どこまでも本気で立ち向かう。


(幻水TK:主リウ)


 荒事は苦手で、面倒事も苦手で、できれば静かに心穏やかに日々を過ごしていきたいと常々思っている。ヘタレだなんだと断じられ、情けないと思われているようではあったが、それはそれで事実であるため否定する気もない。
 腕っぷしがないというのももちろんあるが、何よりもまず度胸がないのだ。他人からの強い感情を前に、自分が押しつぶされそうになって怖い。自分がいなくなりそうで怖い。だから可能な限りはその場から逃げてしまう、逃げようとその手段を探してしまうのだけれど、もちろんそうしてばかりもいられないのは重々承知だ。
 こんな情けない自分を受け入れてくれた優しい人々。心の底から感謝の念を抱いているし、彼らのためにできることがあるなら何でもしたいという気持ちは嘘ではない。その場面ですら逃げを選択してしまうまでには落ちたくないのだ。
 そう、落ちたくはない。
 筋肉のあまりついてないひょろりとした脚でどこまで耐えられるか分からないが、それでもなんとか踏ん張っておきたいとは思っているのだけど。

「……リウ」
「………………」

 足を引こうにも背後は壁で、顔の脇に両手をついて閉じ込められているため、もう逃げ場はどこにもない。正面に少年の顔があり、見つめることもできずに視線は斜め下の床へ。
 向けられる感情は真っ直ぐで、本音を言えばリウが一番苦手とする力を持ったものだ。

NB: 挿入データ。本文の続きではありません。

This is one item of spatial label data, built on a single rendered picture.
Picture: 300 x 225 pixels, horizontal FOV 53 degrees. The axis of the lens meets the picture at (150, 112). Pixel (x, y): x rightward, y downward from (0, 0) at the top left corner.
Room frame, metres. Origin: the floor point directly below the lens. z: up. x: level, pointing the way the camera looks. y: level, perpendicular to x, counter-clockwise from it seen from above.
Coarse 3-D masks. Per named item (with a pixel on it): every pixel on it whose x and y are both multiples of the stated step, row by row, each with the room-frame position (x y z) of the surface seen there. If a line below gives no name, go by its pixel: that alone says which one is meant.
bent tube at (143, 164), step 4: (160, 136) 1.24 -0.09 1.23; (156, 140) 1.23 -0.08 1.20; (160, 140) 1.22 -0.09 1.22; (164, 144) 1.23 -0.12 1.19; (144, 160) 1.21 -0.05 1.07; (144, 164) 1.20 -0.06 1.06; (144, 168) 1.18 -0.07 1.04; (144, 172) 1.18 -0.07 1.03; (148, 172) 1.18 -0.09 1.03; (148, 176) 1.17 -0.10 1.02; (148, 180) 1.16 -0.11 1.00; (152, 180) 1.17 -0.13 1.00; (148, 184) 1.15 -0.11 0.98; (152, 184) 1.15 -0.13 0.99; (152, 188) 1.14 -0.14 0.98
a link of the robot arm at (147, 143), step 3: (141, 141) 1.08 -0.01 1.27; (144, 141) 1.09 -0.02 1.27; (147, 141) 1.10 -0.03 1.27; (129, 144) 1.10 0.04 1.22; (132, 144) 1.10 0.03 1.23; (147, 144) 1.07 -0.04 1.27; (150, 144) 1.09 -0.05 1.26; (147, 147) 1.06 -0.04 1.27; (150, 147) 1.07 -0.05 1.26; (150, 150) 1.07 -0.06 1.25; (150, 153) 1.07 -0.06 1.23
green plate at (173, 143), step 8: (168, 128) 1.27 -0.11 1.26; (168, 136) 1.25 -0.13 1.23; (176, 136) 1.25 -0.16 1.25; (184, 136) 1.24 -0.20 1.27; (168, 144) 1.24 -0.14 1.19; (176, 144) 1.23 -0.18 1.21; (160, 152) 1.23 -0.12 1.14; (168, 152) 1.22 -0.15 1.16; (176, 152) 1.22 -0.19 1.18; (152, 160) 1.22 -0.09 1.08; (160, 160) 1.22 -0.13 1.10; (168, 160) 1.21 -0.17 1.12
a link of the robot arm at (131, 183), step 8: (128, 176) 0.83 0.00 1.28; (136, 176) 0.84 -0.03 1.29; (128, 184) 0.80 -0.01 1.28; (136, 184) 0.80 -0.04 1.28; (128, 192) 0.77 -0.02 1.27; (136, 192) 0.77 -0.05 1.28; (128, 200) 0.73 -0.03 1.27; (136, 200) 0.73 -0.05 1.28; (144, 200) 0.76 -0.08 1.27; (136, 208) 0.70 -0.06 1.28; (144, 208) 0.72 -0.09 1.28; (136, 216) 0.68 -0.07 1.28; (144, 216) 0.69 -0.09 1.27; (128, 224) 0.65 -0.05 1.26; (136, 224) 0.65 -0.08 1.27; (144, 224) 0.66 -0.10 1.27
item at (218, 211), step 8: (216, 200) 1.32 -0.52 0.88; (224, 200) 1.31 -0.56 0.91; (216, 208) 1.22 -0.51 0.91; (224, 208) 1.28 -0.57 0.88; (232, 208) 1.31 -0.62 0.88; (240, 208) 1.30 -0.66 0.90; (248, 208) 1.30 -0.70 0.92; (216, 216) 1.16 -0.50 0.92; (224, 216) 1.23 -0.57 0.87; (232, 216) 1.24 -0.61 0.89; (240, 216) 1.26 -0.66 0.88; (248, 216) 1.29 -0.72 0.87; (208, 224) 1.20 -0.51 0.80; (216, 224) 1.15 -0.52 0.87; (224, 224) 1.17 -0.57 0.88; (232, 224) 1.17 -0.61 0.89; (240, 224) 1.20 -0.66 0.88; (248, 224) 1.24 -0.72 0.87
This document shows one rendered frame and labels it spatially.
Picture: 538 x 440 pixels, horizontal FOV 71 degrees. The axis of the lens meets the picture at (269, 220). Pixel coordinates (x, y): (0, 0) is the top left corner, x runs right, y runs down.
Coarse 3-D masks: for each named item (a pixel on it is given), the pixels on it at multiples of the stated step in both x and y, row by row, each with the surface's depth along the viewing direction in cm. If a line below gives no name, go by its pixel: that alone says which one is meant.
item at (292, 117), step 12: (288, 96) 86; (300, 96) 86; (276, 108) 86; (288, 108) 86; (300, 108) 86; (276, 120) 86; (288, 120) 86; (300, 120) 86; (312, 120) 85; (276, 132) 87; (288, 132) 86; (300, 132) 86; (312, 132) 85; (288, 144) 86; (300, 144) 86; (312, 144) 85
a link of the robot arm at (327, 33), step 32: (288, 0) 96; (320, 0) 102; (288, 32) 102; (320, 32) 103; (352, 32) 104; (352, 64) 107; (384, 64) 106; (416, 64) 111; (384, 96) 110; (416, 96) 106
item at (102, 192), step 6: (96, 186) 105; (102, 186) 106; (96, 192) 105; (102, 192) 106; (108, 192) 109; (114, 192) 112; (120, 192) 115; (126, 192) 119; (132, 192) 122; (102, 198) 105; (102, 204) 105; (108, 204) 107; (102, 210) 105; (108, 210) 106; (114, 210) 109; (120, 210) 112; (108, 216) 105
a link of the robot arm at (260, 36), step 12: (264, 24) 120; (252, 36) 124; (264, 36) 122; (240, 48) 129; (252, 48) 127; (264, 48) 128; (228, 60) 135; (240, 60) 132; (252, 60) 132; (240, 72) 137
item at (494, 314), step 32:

押し込められた気持ちが強すぎて怖い。この場から消えてしまいたいほどに怖い。
 けれど、と俯いたままではあったが唇を小さく噛み、腹の底へ力を込めた。
 その想いをぶつけてくる相手が、レッシンが、冗談でこのようなことをしているわけではない、ということも分かっている。ここで逃げてしまうことは、その気持ちを拒否するよりも酷い行為だ。そうしてしまうほどの臆病者にまで、落ちたくない。
 落ちたくはない、のだけれど。
 恐る恐る視線を前へ向ければ、自分よりも僅かに背の低い少年の瞳に捕まり息を呑む。
 どこまでも、本気の色を湛えたその視線。
 それに正面から立ち向かうには結局のところ。
 この少年の腕の中に落ちる以外、術はないのかもしれない。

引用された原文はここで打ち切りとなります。